Condannato (Un) innocente
Condannato – Senofonte,
nell’ultimo libro sui Detti memorabili di Socrate,
dichiara di voler rendere testimonianza al filosofo,
per la maniera con la quale egli accolse
la condanna a morte, pronunziata contro di lui.
E veramente, al di sopra di qualsiasi giudizio
su quella che fu l’opera dell’acuto indagatore
e del perspicace ragionatore,
esercitata ad Atene, nel V secolo,
il contegno tenuto
negli ultimi giorni della sua vita
e le parole dette con estrema serenità,
furono di un uomo veramente fuor del comune.
***
Condannato – Cominciò col dire che,
se fosse stato condannato a morte,
lo avrebbe dovuto alla benignità degli dei,
i quali gli avrebbero così concesso di morire,
non solo in età opportuna, ma nel modo migliore.
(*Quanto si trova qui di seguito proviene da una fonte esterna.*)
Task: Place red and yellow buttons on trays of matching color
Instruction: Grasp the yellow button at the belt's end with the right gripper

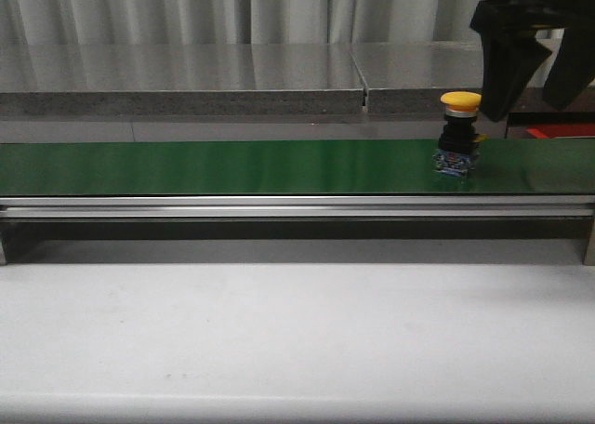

Infatti, la morte per cicuta
era la più mite e indolore.
Inoltre, aggiungeva Socrate,
«meno d’ogni altra morte dà preoccupazione
agli amici e a colui che la riceve.
Non è morte indecente,
non ha nulla d’odioso,
e giunge quando l’uomo,
sano di corpo e d’anima,
è capace d’usare la sua ragione».
Perciò, condannato,
non si rattristò né si angustiò,
ma, al contrario,
si mantenne calmo e sereno,
se addirittura non si rallegrò
d’esser giunto felicemente
al termine della vita,
votata fatalmente alla morte.
***
Condannato – A chi si addolorava
del suo destino,
diceva, nel confortarli:
«Che è questo?
Perché piangete?
E non sapevate, già da un pezzo,
che dal momento che nacqui,
fui dalla natura condannato a morte?».
Gli amici e i familiari complottarono
per farlo evadere dal carcere
e porlo in salvo.
Socrate sorrise, e quasi burlandosi
della loro generosa intenzione,
chiese, se per caso,
conoscessero un luogo,
lontano di lì,
che fosse inaccessibile alla morte
Ovunque egli andasse,
o prima o poi,
la morte l’avrebbe raggiunto.
Tanto dunque valeva morire
in quell’occasione,
ch’egli stimava propizia.
***
Condannato – La coscienza gli diceva
di non aver recato danno
od offesa a nessuno.
«Non ho fatto diventare peggiori
e ho cercato di migliorare tutti
quelli che hanno conversato con me
– diceva –
insegnando gratuitamente
ciò che sapevo».
Era stato condannato ingiustamente,
ma ciò non lo riguardava.
«Il fatto – diceva -, di morire ingiustamente
non deve turbarmi lo spirito,
perché questo non è per me
cosa vergognosa.
Se mai lo è per coloro
che mi hanno condannato».
***
Condannato – Invece
era proprio questo motivo
a tormentare gli amici,
i quali non si rassegnavano all’idea
ch’egli avesse subito una ingiusta condanna.
Specialmente Apollodoro,
che Senofonte dice «uomo semplice,
ma fortemente affezionato al maestro»,
con animo angosciato gli diceva:
«Io non sopporto, o Socrate,
di vederti ingiustamente morire».
Il filosofo gli prese la testa con le due mani,
come si fa con i bambini,
e piegandola dolcemente,
con affettuoso e quasi ironico sorriso,
gli disse:
«Deh, carissimo Apollodoro,
vorresti tu forse
che io morissi giustamente condannato?».
***
Condannato – La risposta di Socrate,
di così elementare buon senso,
è forse quella che più colpisce
e stupisce il nostro modo di pensare.
Quanto volte ci lagnamo
di offese immeritate,
d’ingiusti rimproveri,
di critiche sbagliate,
di accuse false.
A questo ci ribelliamo,
gridando all’ingiustizia
e protestando per la subìta angheria.
Ma se Socrate ci fosse vicino,
potrebbe, come fece con Apollodoro,
prenderci la testa tra le sue mani
di vecchio saggio,
ripetendoci con affettuoso compatimento:
***
Condannato – «Carissimo amico mio,
preferiresti forse meritare quelle offese,
essere responsabile di quelle accuse,
degno di quelle condanne?
Se falsamente sei accusato,
o se ingiustamente sei giudicato,
se iniquamente sei condannato,
è minor male di quel che non pensi.
Peggio ma molto peggio, sarebbe invece
se il rimprovero fosse giustificato,
o se l’accusa fosse fondata,
se la condanna fosse meritata.
E solo allora, facendone ammenda,
pentito, ne dovresti provare dolore».
Piero Bargellini, «Il libro degli esempi».
Vallecchi Editore, Firenze 1963, pp. 2-4.